Board of Directors and Management

Concurrent with the completion of the Transaction, the Board of Directors of the Corporation and its executive team were re-constituted. The Board of Directors of the Corporation is now comprised of Jeff Standen, Rodney Hope, Douglas Brett and Michael Koenig. The executive officers of the Corporation are now Jeff Standen as the President, Chief Executive Officer and Corporate Secretary, Robert Gillies as the Chief Financial Officer and Ross Moulton as Vice President Exploration.

The Corporation granted a total of 2,850,000 incentive stock options ("Stock Options") concurrent with the closing of the Transaction to the directors, officers and consultants of the Corporation. These Stock Options have an exercise price of $0.50 and expire on April 8, 2016.
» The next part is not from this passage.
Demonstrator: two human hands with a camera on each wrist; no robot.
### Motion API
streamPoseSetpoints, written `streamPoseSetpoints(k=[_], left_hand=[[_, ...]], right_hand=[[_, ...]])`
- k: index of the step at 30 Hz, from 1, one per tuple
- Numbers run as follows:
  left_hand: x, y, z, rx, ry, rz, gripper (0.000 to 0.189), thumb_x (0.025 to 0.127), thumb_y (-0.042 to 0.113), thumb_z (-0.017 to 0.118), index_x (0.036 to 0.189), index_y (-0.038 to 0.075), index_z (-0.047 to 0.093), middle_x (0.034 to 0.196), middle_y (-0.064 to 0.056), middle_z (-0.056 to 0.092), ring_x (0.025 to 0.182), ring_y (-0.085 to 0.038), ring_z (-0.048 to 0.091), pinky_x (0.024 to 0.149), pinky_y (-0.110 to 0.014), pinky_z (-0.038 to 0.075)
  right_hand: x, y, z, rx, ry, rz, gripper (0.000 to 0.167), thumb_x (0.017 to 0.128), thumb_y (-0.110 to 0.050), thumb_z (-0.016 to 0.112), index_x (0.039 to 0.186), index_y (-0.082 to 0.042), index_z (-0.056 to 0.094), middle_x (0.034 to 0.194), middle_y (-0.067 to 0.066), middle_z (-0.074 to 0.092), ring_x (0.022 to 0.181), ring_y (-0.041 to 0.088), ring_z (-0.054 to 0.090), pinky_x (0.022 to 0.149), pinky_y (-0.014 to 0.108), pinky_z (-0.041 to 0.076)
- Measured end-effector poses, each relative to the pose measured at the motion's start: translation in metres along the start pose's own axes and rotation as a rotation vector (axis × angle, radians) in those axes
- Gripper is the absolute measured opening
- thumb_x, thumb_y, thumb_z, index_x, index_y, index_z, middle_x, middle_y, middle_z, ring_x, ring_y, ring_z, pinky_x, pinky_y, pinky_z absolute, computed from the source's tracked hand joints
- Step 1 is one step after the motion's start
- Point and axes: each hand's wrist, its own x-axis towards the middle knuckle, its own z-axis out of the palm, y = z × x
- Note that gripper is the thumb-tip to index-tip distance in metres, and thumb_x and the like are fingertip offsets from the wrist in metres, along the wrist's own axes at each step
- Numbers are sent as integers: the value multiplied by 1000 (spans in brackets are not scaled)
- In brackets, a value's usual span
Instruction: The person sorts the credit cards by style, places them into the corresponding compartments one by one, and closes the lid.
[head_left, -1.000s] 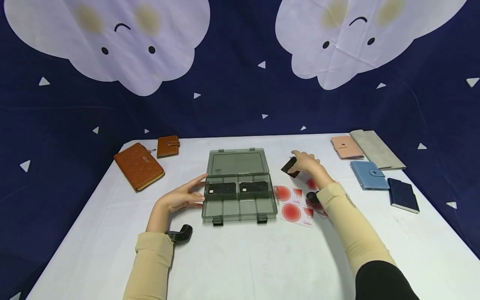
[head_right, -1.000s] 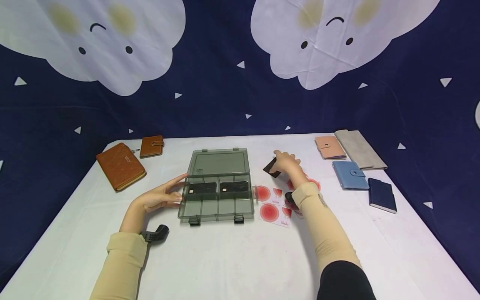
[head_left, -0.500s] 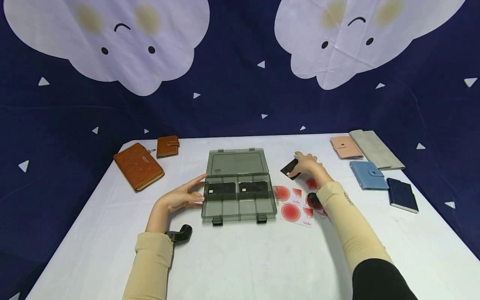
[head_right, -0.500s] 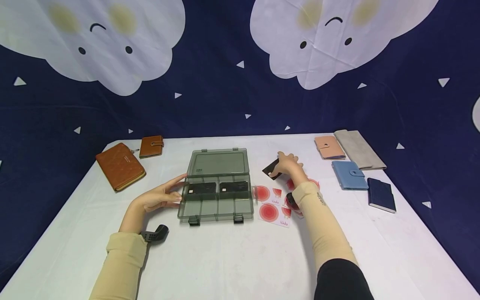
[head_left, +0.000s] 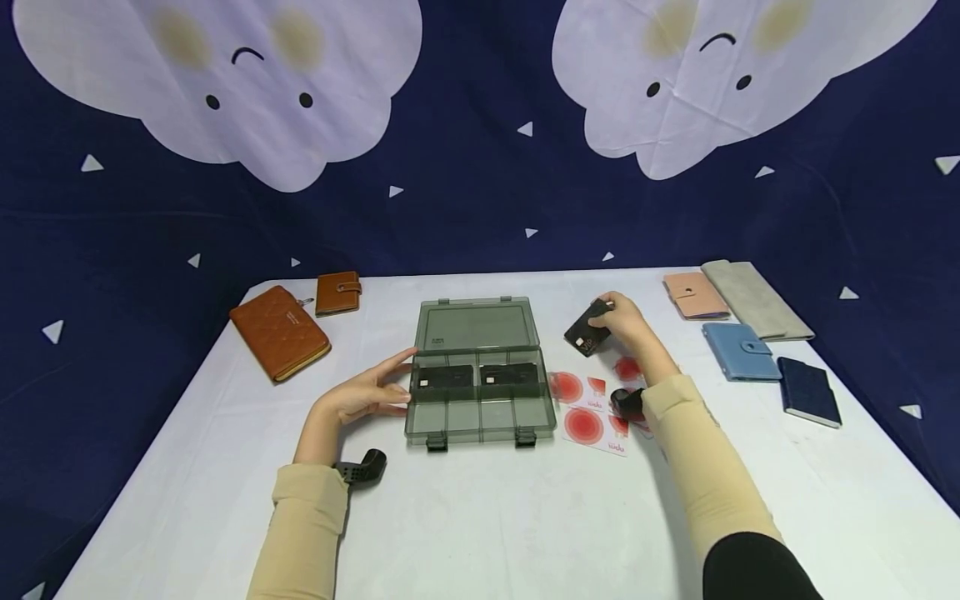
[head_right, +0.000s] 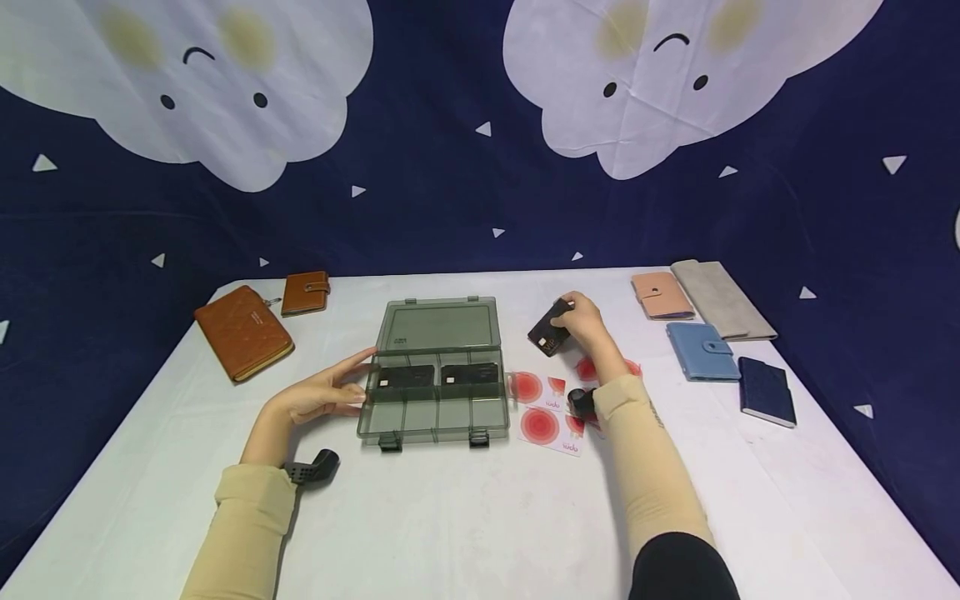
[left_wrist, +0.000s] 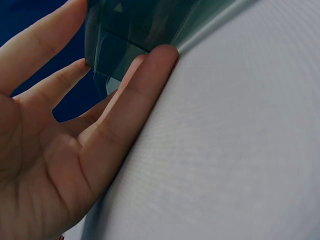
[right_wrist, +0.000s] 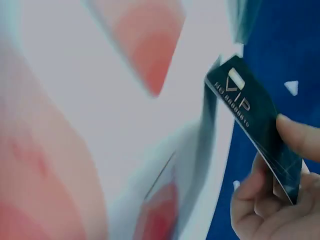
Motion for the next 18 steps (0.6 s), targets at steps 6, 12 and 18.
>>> streamPoseSetpoints(k=[6, 12, 18], left_hand=[[0, 1, 1, -6, 4, -4, 88, 86, 0, 61, 150, 19, 4, 151, -22, -3, 82, -11, 57, 93, -45, 45], [0, 1, 1, -12, 4, -5, 87, 86, -1, 60, 150, 20, 4, 151, -22, -4, 81, -11, 57, 93, -45, 46], [0, 0, 0, -16, 6, -1, 87, 86, -1, 60, 150, 19, 4, 151, -22, -4, 82, -11, 57, 93, -46, 45]], right_hand=[[-20, -17, 4, 157, 38, -36, 46, 87, -1, 54, 131, 3, 40, 121, 30, 49, 91, 22, 54, 78, 25, 43], [-43, -37, 18, 336, 39, -125, 33, 89, -6, 56, 119, 6, 50, 93, 5, 60, 70, 6, 56, 66, 19, 45], [-56, -49, 36, 381, -8, -182, 22, 88, -7, 59, 105, 7, 55, 77, -15, 60, 74, 5, 53, 70, 26, 40]])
After giving effect to the Transaction, the directors and officers of the Corporation, as a group, beneficially own and have control over 10,958,552 Common Shares, representing 14.1% of the issued and outstanding shares of the Corporation.

Refer to the Corporation's Filing Statement dated April 1, 2011 filed under the Corporation's SEDAR profile at www.sedar.com for details regarding the business combination, SEC and the private placement financings referred to below. A copy of the Amalgamation Agreement is also filed on this site.

Neither the TSX Venture Exchange nor its Regulation Services Provider (as that term is defined in the policies of the TSX Venture Exchange) accepts responsibility for the adequacy or accuracy of this release.